— EXERCISE —
Scan the listing below for the word "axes" and copy every line that has it.

[RAW DATA]

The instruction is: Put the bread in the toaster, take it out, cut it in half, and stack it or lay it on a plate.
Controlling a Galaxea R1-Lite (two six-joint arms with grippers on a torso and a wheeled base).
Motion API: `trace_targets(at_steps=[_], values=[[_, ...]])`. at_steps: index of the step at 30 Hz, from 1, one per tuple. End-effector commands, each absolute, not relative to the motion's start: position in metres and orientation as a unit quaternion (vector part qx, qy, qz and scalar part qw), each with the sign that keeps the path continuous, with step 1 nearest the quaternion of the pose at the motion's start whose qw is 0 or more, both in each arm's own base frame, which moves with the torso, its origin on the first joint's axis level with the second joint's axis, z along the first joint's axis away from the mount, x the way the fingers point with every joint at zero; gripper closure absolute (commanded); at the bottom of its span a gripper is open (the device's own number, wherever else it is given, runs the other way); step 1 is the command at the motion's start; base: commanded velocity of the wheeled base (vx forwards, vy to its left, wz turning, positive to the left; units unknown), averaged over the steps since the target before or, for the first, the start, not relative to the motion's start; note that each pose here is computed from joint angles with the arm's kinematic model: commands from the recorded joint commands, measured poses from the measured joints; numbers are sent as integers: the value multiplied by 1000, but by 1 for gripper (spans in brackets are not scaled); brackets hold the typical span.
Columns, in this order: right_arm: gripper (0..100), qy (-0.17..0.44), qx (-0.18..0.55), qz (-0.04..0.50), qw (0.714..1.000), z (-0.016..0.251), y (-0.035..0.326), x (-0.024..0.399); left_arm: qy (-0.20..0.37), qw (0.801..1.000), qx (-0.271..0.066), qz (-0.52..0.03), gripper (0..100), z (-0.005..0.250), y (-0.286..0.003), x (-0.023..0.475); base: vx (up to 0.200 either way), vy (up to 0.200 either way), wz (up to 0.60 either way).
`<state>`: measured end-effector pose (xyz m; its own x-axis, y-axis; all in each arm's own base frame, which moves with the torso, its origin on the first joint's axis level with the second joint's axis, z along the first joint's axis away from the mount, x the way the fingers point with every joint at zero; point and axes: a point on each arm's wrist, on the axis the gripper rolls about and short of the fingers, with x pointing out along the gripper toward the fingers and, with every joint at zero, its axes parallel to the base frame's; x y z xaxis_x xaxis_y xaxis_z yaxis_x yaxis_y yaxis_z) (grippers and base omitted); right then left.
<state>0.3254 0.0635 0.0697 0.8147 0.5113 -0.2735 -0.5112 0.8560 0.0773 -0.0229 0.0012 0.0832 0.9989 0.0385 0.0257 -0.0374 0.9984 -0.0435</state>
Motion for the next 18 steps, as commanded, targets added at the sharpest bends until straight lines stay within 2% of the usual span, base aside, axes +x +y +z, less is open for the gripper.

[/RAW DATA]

— WRITTEN SOLUTION —
`<state>`: measured end-effector pose (xyz m; its own x-axis, y-axis; all in each arm's own base frame, which moves with the torso, its origin on the first joint's axis level with the second joint's axis, z along the first joint's axis away from the mount, x the way the fingers point with every joint at zero; point and axes: a point on each arm's wrist, on the axis the gripper rolls about and short of the fingers, with x pointing out along the gripper toward the fingers and, with every joint at zero, its axes parallel to the base frame's; x y z xaxis_x xaxis_y xaxis_z yaxis_x yaxis_y yaxis_z) (grippers and base omitted); right then left.
Motion for the next 18 steps, as commanded, targets added at the sharpest bends until straight lines stay within 2% of the usual span, base aside, axes +x +y +z, less is open for the gripper.

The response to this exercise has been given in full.